Because of his involvement with MOSOP, Owens was arrested and imprisoned in December 1993 and April 1994, as well as July of that same year.

In early 1994, Nigerian dictator Sani Abacha launched a full assault on Saro-Wiwa and the Ogoni. His military's agenda was set forth in a memo drafted by Major Paul Okuntimo stating: "Shell operations still impossible unless ruthless military operations are undertaken for smooth economic activities to commence." The document goes on to ominously recommend "wasting operations coupled with psychological tactics" during MOSOP gatherings.

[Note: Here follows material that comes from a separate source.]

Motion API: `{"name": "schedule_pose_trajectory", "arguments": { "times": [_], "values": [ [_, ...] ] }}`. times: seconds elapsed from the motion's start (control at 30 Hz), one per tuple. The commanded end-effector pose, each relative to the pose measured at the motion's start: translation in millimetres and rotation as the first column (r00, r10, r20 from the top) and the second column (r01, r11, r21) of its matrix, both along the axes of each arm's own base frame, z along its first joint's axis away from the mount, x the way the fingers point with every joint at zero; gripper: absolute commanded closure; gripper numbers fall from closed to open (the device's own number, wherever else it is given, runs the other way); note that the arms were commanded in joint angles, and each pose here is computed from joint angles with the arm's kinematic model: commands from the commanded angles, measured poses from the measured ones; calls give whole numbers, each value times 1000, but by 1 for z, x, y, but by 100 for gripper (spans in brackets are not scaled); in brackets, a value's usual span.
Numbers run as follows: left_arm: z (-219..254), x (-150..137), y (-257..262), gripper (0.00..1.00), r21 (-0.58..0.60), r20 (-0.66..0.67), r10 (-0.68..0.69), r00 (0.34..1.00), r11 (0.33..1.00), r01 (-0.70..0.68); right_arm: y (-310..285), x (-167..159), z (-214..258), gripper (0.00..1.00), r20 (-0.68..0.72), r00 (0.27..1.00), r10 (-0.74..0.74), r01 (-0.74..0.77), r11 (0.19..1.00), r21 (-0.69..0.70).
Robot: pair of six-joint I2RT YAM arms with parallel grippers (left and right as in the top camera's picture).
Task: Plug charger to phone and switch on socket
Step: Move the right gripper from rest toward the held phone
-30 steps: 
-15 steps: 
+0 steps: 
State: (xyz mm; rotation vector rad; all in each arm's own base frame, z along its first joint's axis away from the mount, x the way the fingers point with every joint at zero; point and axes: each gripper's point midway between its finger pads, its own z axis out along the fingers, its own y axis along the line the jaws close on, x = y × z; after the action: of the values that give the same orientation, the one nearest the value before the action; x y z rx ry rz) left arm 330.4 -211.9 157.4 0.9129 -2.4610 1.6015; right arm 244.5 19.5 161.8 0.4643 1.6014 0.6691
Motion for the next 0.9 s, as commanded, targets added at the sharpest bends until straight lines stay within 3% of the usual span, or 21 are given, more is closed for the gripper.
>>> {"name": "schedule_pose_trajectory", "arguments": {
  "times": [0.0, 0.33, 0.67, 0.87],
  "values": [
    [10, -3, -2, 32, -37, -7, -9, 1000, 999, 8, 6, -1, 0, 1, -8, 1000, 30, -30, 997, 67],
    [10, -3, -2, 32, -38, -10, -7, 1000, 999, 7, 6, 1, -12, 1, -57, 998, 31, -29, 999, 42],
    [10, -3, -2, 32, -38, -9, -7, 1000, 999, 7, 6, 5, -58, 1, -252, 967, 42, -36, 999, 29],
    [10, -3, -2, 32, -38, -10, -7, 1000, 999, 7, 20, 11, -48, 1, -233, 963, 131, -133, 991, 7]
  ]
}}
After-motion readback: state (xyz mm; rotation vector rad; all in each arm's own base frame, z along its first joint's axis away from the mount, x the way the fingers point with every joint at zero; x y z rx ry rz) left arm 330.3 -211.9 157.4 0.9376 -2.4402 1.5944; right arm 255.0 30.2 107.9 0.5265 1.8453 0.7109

On 24 May 1994, a massacre occurred at the palace of the Chief of the Gokana. Four Ogoni leaders sympathetic to the government and Shell were set upon by a mob chanting "vulture, vulture." They were beaten to death with clubs and burned. The military accused Ken Saro-Wiwa of inciting the attack even though he had been barred from entering Ogoniland earlier that day at a police roadblock. Nevertheless, Ken was arrested along with 15 others. They were held without charge, clamped in leg irons and tortured.

When Owens learned that Ken had been arrested, he travelled to Nigeria's largest city, Lagos, to confer with Ken's lawyer. When he arrived, he saw that the arrest of Ken Saro-Wiwa had made the front page of every Nigerian newspaper. The papers also listed the names of suspects the police were looking to apprehend for the same crime.

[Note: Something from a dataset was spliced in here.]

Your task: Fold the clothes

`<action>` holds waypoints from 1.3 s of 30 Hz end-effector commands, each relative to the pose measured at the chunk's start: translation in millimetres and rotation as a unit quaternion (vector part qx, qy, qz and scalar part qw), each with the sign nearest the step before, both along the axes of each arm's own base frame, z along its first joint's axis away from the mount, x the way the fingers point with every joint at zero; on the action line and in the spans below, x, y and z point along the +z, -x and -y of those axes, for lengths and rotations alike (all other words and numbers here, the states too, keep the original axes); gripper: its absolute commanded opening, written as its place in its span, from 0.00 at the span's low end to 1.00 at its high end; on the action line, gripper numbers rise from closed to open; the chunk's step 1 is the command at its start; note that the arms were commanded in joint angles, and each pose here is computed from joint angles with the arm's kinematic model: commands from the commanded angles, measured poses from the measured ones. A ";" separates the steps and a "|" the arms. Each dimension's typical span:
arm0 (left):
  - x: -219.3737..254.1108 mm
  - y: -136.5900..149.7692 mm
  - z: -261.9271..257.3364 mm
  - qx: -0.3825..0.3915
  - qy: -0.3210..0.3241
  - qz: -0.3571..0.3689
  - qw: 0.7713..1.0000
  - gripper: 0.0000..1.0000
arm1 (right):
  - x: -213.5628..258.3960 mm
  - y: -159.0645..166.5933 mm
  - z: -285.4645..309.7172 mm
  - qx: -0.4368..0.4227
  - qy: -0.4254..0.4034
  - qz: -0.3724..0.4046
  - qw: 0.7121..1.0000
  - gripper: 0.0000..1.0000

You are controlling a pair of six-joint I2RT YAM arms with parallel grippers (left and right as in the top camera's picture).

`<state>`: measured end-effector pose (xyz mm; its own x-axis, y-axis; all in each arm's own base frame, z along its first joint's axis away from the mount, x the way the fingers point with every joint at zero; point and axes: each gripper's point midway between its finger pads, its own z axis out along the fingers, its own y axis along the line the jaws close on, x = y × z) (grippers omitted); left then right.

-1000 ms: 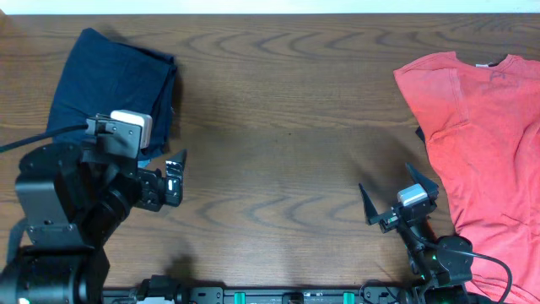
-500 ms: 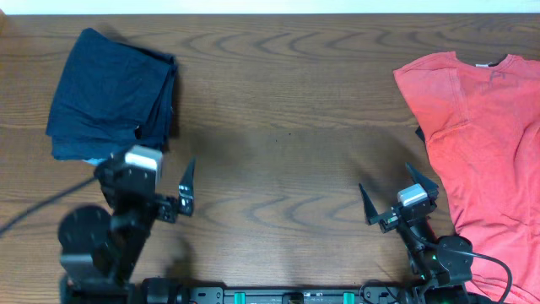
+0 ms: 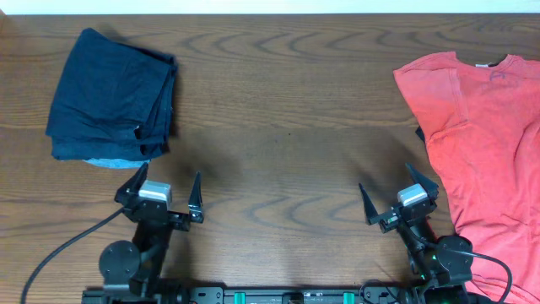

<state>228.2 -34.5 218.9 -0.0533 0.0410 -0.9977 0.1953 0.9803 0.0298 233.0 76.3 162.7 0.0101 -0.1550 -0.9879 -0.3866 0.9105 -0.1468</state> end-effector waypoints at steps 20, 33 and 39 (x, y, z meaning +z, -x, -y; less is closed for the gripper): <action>-63.8 -15.4 -4.2 0.014 0.003 -0.010 1.000 0.98 | -0.2 0.0 0.9 -0.002 -0.009 -0.003 1.000 0.99; -65.3 -15.4 -4.2 0.014 0.003 -0.013 1.000 0.98 | -0.2 0.0 0.9 -0.002 -0.009 -0.003 1.000 0.99; -65.3 -15.4 -4.2 0.014 0.003 -0.013 1.000 0.98 | -0.2 0.0 0.9 -0.002 -0.009 -0.003 1.000 0.99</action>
<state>244.0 -30.5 158.9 -0.0620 0.0387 -0.9973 0.1699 0.9851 0.0276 233.0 76.3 162.7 0.0101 -0.1550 -0.9879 -0.3866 0.9105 -0.1468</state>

Owens Wiwa was number one on the wanted list. He went underground.
Even though he was a fugitive, Wiwa met with human rights groups, environmental groups, church leaders, and western embassies in Nigeria frequently, informing them of the situation and requesting that they put pressure for Ken's release. The response to the campaign was overwhelming. The media reacted with a clamorous condemnation of the Nigerian military. Groups such as PEN International, Amnesty International, Greenpeace, the Sierra Club, and Human Rights Watch turned the arrest of Ken Saro-Wiwa into their cause célèbre. Royal Dutch Shell was vilified and boycotted around the world.

In February 1995, after being imprisoned for nine months without charge, Ken Saro-Wiwa was finally brought to trial. Bypassing normal legal procedures, Abacha set up a special military tribunal to try Ken and the others for the murder of the Ogoni chiefs. The international community condemned the trial as a sham.

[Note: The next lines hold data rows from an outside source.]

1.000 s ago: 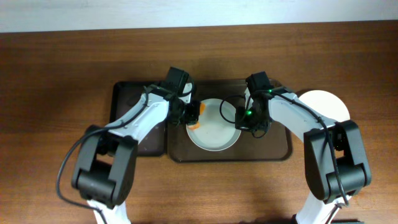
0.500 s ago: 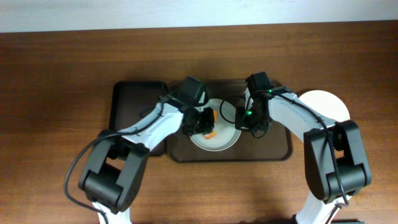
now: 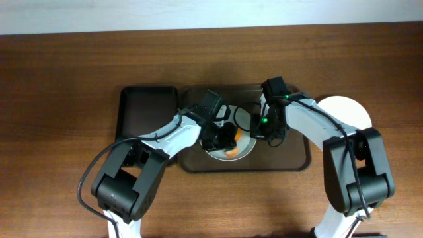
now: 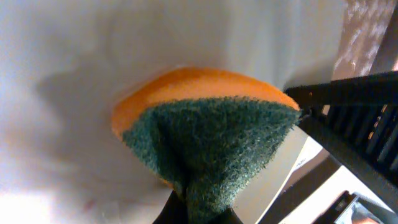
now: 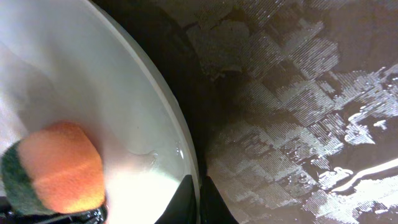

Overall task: Clean dirty plates on tray and stack at the side
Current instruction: 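Scrub the held plate's red stain with the sponge in the left gripper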

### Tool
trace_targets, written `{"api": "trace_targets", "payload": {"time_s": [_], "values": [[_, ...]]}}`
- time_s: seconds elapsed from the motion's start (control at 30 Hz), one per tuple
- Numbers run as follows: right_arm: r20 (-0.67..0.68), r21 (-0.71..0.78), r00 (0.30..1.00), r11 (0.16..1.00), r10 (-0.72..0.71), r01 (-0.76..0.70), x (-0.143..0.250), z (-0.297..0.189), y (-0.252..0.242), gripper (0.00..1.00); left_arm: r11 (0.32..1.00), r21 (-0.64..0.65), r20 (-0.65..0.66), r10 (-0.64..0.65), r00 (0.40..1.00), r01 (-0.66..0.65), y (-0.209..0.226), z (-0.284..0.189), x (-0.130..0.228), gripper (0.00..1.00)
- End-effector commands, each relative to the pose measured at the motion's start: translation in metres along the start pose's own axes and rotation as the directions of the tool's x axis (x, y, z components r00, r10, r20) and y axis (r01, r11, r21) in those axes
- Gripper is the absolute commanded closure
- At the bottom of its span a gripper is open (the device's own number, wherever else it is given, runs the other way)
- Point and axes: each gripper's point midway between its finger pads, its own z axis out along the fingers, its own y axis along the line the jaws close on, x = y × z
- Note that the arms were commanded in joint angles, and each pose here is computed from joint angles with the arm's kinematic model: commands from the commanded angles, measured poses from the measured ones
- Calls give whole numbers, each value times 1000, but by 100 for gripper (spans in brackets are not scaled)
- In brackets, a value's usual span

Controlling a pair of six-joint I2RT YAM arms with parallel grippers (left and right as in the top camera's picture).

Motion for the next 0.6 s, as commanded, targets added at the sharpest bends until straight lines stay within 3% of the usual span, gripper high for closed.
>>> {"api": "trace_targets", "payload": {"time_s": [0.0, 0.2, 0.43, 0.57], "values": [[-16, 6, 1000, 1000, -14, 15, 4, 4, 1, 96, 998, -58, -52, -33, 998, 30, 24, 18, 23, 100], [-24, 10, 1000, 1000, -12, 12, 6, 4, 0, 96, 949, -304, 99, -53, 994, 81, 79, 3, -3, 100], [-24, 10, 1000, 1000, -12, 12, 6, 4, 0, 96, 945, -322, 169, -1, 986, 56, 99, -32, -32, 100], [-25, 11, 1000, 1000, -12, 12, 6, 4, 0, 96, 948, -311, 182, 130, 975, -68, 76, -61, -40, 100]]}}
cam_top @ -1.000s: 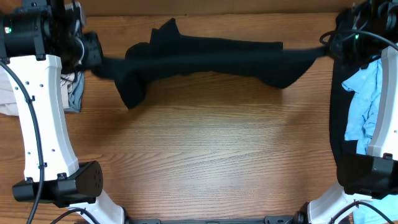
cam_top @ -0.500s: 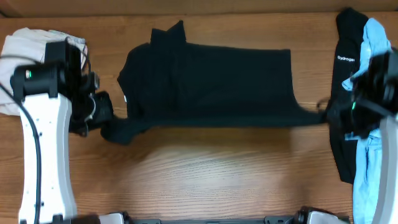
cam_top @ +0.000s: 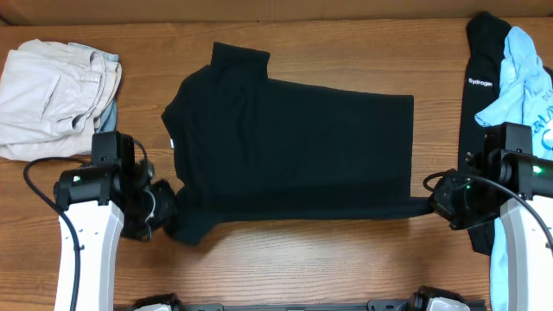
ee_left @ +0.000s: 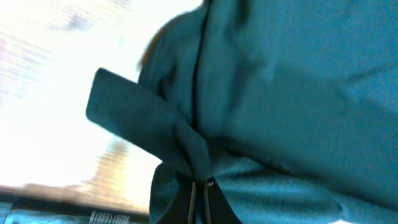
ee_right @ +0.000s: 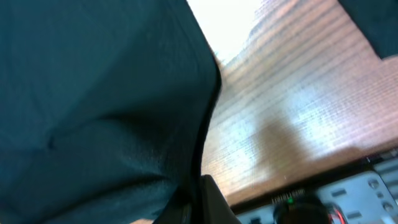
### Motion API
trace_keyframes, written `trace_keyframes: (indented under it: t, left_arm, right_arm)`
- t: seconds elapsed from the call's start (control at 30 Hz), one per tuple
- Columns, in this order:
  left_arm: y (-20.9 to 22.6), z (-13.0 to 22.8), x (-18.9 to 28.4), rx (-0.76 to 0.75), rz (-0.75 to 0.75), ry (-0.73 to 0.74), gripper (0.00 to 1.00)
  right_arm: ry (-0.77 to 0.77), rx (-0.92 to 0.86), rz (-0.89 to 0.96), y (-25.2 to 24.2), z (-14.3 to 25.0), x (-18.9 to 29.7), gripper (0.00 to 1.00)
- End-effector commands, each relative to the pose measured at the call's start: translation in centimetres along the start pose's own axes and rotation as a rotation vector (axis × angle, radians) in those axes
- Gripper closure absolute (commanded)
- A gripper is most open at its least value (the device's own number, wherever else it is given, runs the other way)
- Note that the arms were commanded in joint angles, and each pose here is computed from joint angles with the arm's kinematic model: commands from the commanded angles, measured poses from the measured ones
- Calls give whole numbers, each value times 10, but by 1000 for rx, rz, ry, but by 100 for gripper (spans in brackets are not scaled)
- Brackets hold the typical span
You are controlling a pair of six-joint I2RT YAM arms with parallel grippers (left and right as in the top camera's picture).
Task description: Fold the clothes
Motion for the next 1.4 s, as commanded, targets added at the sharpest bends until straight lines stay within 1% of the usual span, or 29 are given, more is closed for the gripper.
trace_keyframes:
  t: [0.0,0.1,0.17,0.3,0.4,0.5,0.57,0.6,0.87,1.0,1.07,1.1,1.13,1.17,1.2,1.3,1.33,1.37]
  left_arm:
    - [5,-28,-9,13,-33,-89,96]
    - [15,-52,-16,-3,-117,-167,96]
    - [18,-66,-22,-14,-137,-198,96]
    - [16,-89,-41,-39,-133,-222,96]
    - [12,-104,-56,-113,-134,-237,96]
    - [6,-120,-69,-149,-129,-275,96]
    - [0,-134,-77,-189,-125,-318,94]
    - [-2,-139,-80,-207,-126,-339,91]
    - [-11,-162,-93,-243,-113,-422,81]
    - [-11,-166,-92,-243,-128,-443,80]
    - [-11,-168,-92,-244,-128,-454,79]
    - [-11,-169,-91,-244,-127,-458,76]
    - [-11,-169,-91,-245,-127,-460,75]
    - [-12,-169,-91,-245,-127,-462,73]
    - [-12,-170,-90,-246,-126,-464,72]
    - [-15,-171,-85,-276,-113,-449,72]
    - [-26,-173,-70,-354,-83,-414,75]
    - [-31,-175,-63,-377,-78,-407,75]
  right_arm:
    - [-20,-22,-11,3,-10,-12,96]
    - [-65,-12,-47,15,-28,-21,96]
    - [-78,-8,-58,21,-37,-28,96]
    - [-65,-6,-47,29,-51,-45,96]
    - [-45,-10,-30,32,-59,-60,96]
    - [-38,5,-24,34,-66,-72,96]
    - [-35,10,-18,35,-70,-81,96]
    - [-36,13,-17,35,-71,-83,96]
    - [-56,17,-24,40,-82,-94,96]
    - [-76,25,-41,43,-85,-93,96]
    - [-80,26,-44,44,-86,-93,81]
    - [-83,26,-46,45,-87,-93,67]
    - [-86,27,-49,45,-87,-93,56]
    - [-91,32,-53,46,-88,-93,39]
    - [-97,34,-61,47,-89,-93,26]
    - [-87,69,-110,55,-90,-90,18]
    - [-87,90,-152,64,-92,-81,18]
    - [-88,106,-171,68,-93,-75,18]
Point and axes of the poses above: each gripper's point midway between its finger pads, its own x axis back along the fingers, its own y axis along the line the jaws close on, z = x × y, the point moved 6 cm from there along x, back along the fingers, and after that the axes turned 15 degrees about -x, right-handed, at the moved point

On 31 October 1995, Ken and eight other Ogoni activists were sentenced to death. They were hanged less than two weeks later, on 10 November. International reaction to the executions was swift. The Commonwealth suspended Nigeria. More than a dozen countries, including the United States, recalled their ambassadors.

==Exile==
Owens moved swiftly. With his ex-wife and infant son in tow, he escaped the country with his life. With the help of Anita Roddick and her socially conscious cosmetic empire, The Body Shop, the Wiwas found temporary safe haven in London. Among those who gave the refugee Wiwa family temporary shelter was British novelist Doris Lessing. After several precarious months in England, Owens was able to relocate his family to permanent safety in Canada with the aid of Greenpeace Canada and Toronto's Bloor Street United Church.

Wiwa resides in Toronto, Canada with his wife and three children.

== The search for the bones of Ken Saro-Wiwa ==

Canadian author J. Timothy Hunt's biography of Wiwa entitled The Politics of Bones documented Wiwa's personal battle against the Nigerian government to locate his brother's remains after they were buried in an unmarked mass-grave. Over the torturous course of ten years, Wiwa finally succeeded in locating and properly burying his brother in the summer of 2005.